Sebastiano Lo Monaco non è nuovo a questi accenti teatrali avendo portato in scena negli scorsi anni due testi di Pietro Grasso adattati al teatro, mentre il giornalista Salvo Palazzolo ha incalzato l’autore sulle vicende narrate dal libro chiedendone anche i dettagli insieme ad alcune rivelazioni di cui il Presidente del Senato non è stato mai avaro.


Grasso ricorda la temperie di quegli quando si parlava apertamente di una “nuova morte della Repubblica” e di uomini delle istituzioni che affrontavano i problemi che poi furono soffocati. “Adesso può succedere di tutto”, disse Giovanni Falcone subito dopo l’assassinio di Salvo Lima e nel sottolinearlo Pietro Grasso racconta gli interrogativi di allora, le rivelazione del pentito che asserisce di una presenza estranea alla mafia in Via D’Amelio, della strategia che poi ne seguì, del ricatto allo Stato.
Cosa occorre – chiede Palazzolo – per una risposta alla strategia della tensione?
Ci vorrebbero nuove condizioni parlamentari per creare una commissione sulle stragi che possa cogliere eventuali parallelismi e cronologie.

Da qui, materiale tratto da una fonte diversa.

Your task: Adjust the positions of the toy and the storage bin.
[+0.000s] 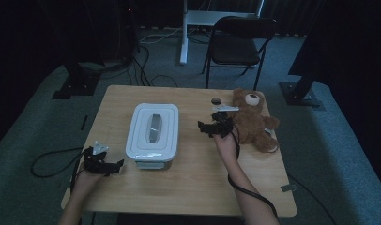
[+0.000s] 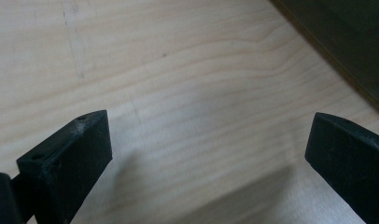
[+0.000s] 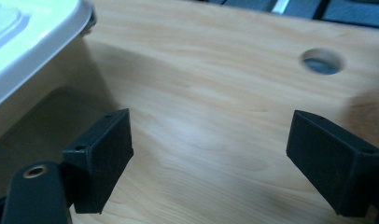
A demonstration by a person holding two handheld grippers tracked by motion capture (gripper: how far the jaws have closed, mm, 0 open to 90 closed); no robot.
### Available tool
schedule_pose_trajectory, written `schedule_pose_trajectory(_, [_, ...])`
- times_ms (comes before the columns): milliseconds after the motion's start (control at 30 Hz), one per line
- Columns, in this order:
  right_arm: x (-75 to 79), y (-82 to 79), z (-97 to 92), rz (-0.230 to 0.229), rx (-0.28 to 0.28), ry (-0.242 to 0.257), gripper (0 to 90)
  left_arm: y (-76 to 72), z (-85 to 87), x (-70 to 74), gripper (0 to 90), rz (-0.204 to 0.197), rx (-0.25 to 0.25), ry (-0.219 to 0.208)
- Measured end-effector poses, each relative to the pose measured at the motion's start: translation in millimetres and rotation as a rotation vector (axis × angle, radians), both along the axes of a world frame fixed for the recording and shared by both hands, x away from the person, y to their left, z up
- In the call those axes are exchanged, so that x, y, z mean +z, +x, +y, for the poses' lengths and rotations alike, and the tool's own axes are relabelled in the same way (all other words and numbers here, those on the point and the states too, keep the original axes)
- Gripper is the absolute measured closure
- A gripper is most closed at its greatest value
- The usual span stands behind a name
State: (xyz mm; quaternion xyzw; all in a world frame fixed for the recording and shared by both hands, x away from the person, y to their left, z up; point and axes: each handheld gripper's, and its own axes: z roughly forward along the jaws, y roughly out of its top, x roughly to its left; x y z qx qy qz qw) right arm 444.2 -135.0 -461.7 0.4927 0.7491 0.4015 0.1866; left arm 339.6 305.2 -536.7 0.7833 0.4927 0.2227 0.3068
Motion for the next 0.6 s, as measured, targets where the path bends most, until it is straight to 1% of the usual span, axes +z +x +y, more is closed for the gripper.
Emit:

Una Repubblica ha diritto alla verità per costruire appieno il suo futuro.
Al dibattito partecipa anche il sindaco Lillo Firetto che parla di una “antimafia della speranza” e insieme ricordano i sindaci e gli uomini delle istituzioni che cercano di sottrarre le città alle mafie.

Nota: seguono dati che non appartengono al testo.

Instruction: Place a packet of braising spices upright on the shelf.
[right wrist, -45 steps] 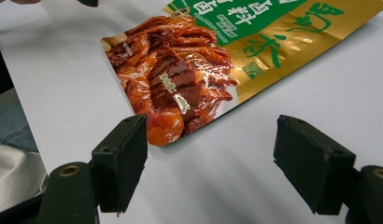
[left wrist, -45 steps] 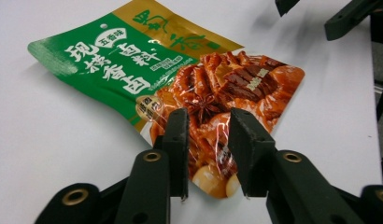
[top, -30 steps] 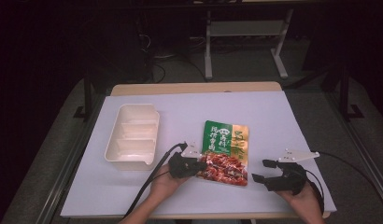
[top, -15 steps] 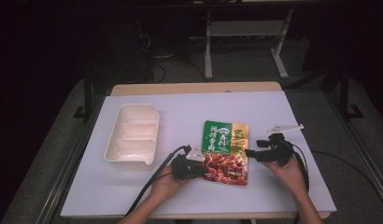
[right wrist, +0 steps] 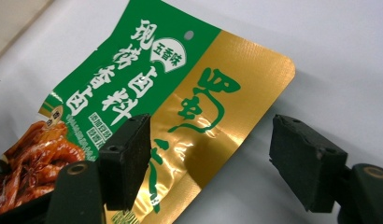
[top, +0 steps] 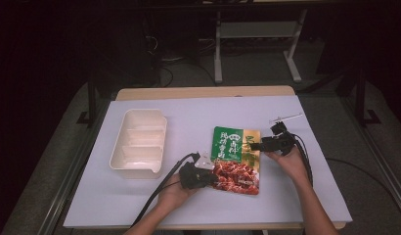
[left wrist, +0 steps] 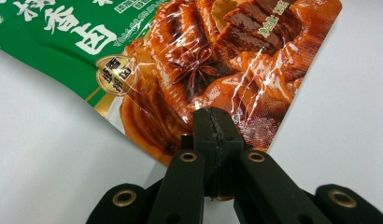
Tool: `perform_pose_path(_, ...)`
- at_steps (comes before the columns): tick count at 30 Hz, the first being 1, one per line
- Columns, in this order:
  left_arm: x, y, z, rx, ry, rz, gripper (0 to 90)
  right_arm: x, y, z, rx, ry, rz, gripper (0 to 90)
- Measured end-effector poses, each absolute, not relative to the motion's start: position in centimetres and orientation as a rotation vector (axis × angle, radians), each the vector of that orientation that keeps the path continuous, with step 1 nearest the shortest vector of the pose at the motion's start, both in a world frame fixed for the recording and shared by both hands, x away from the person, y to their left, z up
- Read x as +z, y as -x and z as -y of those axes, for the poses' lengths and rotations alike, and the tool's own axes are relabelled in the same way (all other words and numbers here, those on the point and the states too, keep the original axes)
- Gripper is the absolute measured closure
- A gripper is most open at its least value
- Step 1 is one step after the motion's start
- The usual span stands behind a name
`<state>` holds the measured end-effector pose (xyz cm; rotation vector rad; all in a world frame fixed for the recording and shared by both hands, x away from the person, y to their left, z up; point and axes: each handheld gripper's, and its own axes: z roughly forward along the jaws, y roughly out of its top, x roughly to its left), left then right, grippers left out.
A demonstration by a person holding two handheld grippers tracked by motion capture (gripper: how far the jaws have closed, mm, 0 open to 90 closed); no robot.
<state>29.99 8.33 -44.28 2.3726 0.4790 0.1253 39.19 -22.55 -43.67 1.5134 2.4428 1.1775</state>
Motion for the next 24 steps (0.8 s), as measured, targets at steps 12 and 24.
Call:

I tanti docenti che nelle scuole guidan alla legalità, e qui Grasso strappa un applauso allorchè rimarca le dimenticanze economiche che non meritano. “Tutti cittadini che oggi sono meno oppressi di quanto lo eravamo noi”.
Inediti poi risultano i risvolti del primo faccia a faccia con Provenzano che viene sollecitato da Grasso ad una collaborazione e avendone come risposta “Si, ma ognuno secondo il proprio ruolo”, eppure, ricorda divertito Pietro Grasso, ci fu chi disse che “lui volle farsi catturare” e poichè la cattura avvenne subito dopo una tornata elettorale qualcuno disse che “me lo era tenuto in casa” oppure, addirittura, che la cattura serviva a distogliere l’attenzione dalla mafia”.

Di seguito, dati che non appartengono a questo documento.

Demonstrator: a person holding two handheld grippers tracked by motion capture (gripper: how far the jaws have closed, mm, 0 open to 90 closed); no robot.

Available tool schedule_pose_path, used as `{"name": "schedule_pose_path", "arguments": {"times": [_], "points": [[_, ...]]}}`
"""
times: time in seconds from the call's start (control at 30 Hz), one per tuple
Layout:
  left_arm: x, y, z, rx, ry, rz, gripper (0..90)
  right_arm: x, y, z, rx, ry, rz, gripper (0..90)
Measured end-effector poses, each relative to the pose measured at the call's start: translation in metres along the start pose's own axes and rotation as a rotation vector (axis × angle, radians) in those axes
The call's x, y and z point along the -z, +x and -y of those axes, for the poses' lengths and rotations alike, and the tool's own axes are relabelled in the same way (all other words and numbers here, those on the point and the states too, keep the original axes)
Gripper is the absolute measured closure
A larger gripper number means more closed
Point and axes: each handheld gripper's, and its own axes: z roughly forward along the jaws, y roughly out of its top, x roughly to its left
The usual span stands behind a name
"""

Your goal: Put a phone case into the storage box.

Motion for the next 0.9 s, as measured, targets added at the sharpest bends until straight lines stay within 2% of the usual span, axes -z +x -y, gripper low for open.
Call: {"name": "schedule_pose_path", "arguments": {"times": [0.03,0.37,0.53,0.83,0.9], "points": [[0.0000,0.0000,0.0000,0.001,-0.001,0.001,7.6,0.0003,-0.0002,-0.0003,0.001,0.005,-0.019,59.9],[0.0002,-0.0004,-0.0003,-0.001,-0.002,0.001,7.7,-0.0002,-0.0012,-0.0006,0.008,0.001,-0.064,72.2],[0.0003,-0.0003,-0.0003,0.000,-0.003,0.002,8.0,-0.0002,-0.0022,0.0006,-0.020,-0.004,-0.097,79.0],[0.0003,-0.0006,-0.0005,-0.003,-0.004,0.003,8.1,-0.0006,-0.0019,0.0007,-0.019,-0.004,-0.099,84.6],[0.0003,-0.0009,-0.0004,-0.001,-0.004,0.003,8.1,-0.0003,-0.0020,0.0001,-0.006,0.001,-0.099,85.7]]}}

L’ultima notazione è di Salvo Palazzolo che ricorda a Grasso una foto che lo ritrae accanto al corpo di Piersanti Mattarella ucciso.
“Mi ispiro a Piersanti Mattarella, è il mio esempio di politica” risponde il presidente del Senato.
E chi, se non il fratello dell’ucciso, Sergio, poteva scrivere la prefazione al libro di Pietro Grasso?